DOI:10.1038/sj.bjp.0702133
PMID:9831922
原文链接:https://pmc.ncbi.nlm.nih.gov/articles/PMC1571016/
Abstract
  1. The operational characteristics of somatostatin (SRIF) sst4 receptors are poorly understood. In this study, we have characterized human recombinant sst4 receptors expressed in CHO cells (CHOsst4) by radioligand binding and microphysiometry. 2. Increasing concentrations SRIF or other SRIF receptor ligands inhibited specific [125I]-Tyr11-SRIF binding in CHOsst4 cell membranes with respective pIC50 values of SRIF (8.82), L-362855 (7.40), BIM-23027 (<5.5) and MK-678 (<5.5). 3. These ligands displayed agonist activity, producing concentration-dependent increases in rates of extracellular acidification (EAR) with pEC50 values of SRIF (9.6) and L-362855 (8.0), respectively. BIM-23027 and MK-678 were at least 1000 times weaker than SRIF. The SRIF maximum was about 40% of that observed with L-362855. 4. In the presence of SRIF (0.1-1 nM), concentration-effect curves to L-362855 were displaced to the right with a progressive reduction in the L-362855 maximum. 5. When cells were only exposed to a single maximally effective concentration of SRIF or L-362855, there was no difference in the magnitude of the agonist-induced increase in EAR. However, a second agonist challenge, 30 min later showed that responses to SRIF but not L-362855 were markedly desensitized. 6. When concentration-effect curves to SRIF and L-362855 were obtained by combining data from cells exposed to only a single agonist concentration, SRIF (pEC50 9.2) was approximately 20 times more potent than L-362855 (pEC50 8.0) but the maxima were the same.

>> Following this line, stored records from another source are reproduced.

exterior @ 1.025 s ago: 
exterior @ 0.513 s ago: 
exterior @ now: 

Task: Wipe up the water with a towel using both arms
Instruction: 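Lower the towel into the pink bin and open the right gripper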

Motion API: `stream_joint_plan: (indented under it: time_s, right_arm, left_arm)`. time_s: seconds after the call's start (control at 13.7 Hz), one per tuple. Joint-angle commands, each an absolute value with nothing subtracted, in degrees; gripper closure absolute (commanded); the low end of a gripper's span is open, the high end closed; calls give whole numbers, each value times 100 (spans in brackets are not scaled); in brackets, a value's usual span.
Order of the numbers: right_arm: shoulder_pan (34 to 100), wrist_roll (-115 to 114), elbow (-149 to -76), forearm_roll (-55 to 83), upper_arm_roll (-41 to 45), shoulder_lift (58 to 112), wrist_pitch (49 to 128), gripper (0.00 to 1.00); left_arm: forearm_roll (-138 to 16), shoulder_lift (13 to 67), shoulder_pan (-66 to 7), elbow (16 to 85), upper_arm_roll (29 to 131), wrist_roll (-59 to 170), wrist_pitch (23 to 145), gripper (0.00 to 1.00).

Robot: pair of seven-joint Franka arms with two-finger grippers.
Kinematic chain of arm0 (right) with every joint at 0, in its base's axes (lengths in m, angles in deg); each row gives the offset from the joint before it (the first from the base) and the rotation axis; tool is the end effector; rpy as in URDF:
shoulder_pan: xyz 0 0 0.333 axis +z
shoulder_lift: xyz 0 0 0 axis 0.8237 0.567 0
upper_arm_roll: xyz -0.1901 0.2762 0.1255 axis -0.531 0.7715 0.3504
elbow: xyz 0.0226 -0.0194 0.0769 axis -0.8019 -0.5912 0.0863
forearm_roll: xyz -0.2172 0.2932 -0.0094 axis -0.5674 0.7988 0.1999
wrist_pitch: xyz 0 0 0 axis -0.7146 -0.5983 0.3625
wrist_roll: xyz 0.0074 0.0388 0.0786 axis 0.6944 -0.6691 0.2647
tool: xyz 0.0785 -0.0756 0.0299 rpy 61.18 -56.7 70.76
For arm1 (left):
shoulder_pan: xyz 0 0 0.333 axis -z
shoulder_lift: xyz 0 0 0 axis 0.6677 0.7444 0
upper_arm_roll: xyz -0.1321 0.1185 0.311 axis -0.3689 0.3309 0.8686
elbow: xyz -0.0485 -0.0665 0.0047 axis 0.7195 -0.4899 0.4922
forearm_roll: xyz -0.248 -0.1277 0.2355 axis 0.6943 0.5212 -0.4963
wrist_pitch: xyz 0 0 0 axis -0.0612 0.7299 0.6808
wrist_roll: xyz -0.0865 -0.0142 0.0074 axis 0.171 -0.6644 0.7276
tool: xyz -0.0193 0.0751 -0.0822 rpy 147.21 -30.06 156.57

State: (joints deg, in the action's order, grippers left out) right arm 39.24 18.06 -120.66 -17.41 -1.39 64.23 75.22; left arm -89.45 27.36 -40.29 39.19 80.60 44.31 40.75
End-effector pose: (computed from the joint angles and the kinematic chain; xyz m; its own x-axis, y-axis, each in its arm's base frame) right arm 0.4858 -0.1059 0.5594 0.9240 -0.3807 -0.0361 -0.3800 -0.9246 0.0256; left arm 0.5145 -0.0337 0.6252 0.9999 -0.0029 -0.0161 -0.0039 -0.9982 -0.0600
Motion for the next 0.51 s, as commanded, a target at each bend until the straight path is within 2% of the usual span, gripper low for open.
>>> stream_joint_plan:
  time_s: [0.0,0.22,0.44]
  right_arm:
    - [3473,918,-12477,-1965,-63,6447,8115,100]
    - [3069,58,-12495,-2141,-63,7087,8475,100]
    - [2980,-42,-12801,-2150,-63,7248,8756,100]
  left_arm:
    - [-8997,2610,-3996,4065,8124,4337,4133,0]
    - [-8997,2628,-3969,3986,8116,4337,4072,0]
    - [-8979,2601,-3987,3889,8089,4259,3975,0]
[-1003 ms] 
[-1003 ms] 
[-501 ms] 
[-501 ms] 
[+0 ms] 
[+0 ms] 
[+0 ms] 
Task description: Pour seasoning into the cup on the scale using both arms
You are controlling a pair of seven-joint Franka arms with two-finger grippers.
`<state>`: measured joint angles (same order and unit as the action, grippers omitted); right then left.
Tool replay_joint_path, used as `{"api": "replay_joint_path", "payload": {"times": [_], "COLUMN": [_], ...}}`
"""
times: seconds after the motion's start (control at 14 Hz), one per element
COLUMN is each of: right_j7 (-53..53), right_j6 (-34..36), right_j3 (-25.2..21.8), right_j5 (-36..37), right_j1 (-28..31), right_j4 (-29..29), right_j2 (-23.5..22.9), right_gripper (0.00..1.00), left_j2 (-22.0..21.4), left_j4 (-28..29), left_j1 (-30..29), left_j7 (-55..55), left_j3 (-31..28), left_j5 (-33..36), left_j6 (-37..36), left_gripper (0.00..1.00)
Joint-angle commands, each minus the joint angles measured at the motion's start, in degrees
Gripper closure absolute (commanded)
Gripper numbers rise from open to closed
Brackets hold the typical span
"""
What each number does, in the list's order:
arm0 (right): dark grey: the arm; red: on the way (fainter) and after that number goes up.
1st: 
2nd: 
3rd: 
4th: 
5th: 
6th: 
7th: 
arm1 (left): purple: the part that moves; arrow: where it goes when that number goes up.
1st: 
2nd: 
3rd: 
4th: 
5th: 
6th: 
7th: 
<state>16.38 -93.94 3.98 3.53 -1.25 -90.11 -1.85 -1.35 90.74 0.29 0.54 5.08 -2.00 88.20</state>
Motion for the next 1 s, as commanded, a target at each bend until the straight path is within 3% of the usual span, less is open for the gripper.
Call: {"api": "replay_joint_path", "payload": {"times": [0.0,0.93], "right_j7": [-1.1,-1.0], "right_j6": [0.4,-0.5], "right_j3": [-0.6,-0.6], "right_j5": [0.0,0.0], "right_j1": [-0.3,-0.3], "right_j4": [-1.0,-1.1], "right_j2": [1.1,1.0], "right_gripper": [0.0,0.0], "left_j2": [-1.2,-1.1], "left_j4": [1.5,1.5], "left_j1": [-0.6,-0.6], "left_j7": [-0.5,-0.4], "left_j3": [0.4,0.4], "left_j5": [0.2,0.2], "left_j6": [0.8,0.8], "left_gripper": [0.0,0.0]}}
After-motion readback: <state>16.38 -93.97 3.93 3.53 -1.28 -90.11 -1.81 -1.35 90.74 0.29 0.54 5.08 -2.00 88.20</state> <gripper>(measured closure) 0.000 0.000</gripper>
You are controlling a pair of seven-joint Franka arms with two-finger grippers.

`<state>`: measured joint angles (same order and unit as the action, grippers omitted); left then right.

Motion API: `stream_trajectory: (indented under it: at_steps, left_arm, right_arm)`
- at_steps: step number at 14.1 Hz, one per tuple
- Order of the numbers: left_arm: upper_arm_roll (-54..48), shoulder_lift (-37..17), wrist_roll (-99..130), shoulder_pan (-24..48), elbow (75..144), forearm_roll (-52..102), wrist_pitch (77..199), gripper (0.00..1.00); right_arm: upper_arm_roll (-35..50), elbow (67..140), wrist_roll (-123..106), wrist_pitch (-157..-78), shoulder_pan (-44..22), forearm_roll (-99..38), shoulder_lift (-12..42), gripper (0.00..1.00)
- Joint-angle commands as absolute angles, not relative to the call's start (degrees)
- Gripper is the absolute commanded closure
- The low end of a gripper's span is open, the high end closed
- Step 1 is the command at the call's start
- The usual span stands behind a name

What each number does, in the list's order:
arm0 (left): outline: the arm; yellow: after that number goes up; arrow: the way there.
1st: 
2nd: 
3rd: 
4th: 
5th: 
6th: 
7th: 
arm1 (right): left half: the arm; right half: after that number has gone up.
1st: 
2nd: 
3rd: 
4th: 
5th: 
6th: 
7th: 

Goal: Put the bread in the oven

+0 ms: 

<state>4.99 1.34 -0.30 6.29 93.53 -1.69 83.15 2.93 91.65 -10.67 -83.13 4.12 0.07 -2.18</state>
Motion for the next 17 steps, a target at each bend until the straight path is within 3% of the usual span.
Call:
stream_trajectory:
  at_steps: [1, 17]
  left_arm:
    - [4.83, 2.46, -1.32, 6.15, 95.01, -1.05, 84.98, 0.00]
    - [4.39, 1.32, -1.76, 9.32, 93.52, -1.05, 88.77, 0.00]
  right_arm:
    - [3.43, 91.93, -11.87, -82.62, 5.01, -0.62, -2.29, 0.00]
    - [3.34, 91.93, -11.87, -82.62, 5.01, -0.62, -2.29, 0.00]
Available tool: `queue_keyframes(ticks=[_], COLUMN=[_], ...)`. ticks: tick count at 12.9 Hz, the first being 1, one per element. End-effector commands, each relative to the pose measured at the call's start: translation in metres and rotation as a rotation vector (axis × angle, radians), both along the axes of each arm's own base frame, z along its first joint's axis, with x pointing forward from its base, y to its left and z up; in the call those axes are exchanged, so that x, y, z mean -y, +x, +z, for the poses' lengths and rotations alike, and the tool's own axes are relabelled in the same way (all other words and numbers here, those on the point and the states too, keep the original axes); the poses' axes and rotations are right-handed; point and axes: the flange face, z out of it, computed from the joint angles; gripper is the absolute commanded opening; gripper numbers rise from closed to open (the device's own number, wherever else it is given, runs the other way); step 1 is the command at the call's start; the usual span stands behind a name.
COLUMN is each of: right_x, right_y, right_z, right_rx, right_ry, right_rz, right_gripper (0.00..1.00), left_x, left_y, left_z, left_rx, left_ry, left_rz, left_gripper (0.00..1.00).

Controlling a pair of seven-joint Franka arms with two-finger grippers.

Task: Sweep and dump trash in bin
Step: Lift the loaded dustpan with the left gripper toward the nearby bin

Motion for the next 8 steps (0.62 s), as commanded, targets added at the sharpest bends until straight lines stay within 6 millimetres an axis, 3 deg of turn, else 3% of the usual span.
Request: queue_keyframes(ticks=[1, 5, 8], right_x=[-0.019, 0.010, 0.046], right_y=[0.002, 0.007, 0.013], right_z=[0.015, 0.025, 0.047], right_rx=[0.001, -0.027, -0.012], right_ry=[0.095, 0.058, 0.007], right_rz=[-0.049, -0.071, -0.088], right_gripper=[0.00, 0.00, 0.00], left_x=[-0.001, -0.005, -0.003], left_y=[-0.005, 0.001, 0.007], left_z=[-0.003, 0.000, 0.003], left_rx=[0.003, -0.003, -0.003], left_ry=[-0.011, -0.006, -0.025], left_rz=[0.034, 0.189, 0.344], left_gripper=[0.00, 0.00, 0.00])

Responses to both SRIF and L-362855 were abolished by pertussis toxin. 7. SRIF and L-362855-induced increases in EAR were inhibited by N-ethyl isopropyl amiloride (10 microM) but were not modified by inhibitors of PKC (Go-6976), MAP kinase (PD-98059), tyrosine kinase (genistein) or tyrosine phosphatase (sodium orthovanadate). 8. The results suggest that SRIF-induced increases in EAR in CHOsst4 cells involved activation of the Na+/H+ antiporter and were mediated via Gi/Go G proteins. Responses to SRIF, but not L-362855, were subject to marked desensitization which may be a consequence of differential activation of receptor-effector coupling pathways.
摘要
  1. 生长抑素(SRIF)sst4受体的操作特性了解甚少。在本研究中,我们通过放射性配体结合和微生理测定法对在CHO细胞(CHOsst4)中表达的人重组sst4受体进行了表征。2. 增加SRIF或其他SRIF受体配体的浓度可抑制CHOsst4细胞膜中特异性[125I]-Tyr11-SRIF结合,SRIF、L-362855、BIM-23027和MK-678的各自pIC50值分别为8.82、7.40、<5.5和<5.5。3. 这些配体表现出激动剂活性,使细胞外酸化速率(EAR)呈浓度依赖性增加,SRIF和L-362855的pEC50值分别为9.6和8.0。BIM-23027和MK-678的活性比SRIF至少弱1000倍。SRIF的最大效应约为L-362855所观察到的最大效应的40%。4. 在存在SRIF(0.1 - 1 nM)的情况下,L-362855的浓度 - 效应曲线向右移动,L-362855的最大效应逐渐降低。5. 当细胞仅暴露于单一最大有效浓度的SRIF或L-362855时,激动剂诱导的EAR增加幅度没有差异。然而,30分钟后第二次激动剂刺激表明,对SRIF的反应明显脱敏,而对L-362855的反应则不然。6. 当通过合并仅暴露于单一激动剂浓度的细胞的数据来获得SRIF和L-362855的浓度 - 效应曲线时,SRIF(pEC50 9.2)的效力约为L-362855(pEC50 8.0)的20倍,但最大效应相同。百日咳毒素可消除对SRIF和L-362855的反应。7. SRIF和L-362855诱导的EAR增加被N-乙基异丙基阿米洛利(10 microM)抑制,但不受蛋白激酶C抑制剂(Go-6976)、丝裂原活化蛋白激酶抑制剂(PD-98059)、酪氨酸激酶抑制剂(染料木黄酮)或酪氨酸磷酸酶抑制剂(原钒酸钠)的影响。8. 结果表明,SRIF诱导的CHOsst4细胞EAR增加涉及Na+/H+反向转运体的激活,并通过Gi/Go G蛋白介导。对SRIF而非L-362855的反应会发生明显脱敏,这可能是受体 - 效应器偶联途径差异激活的结果。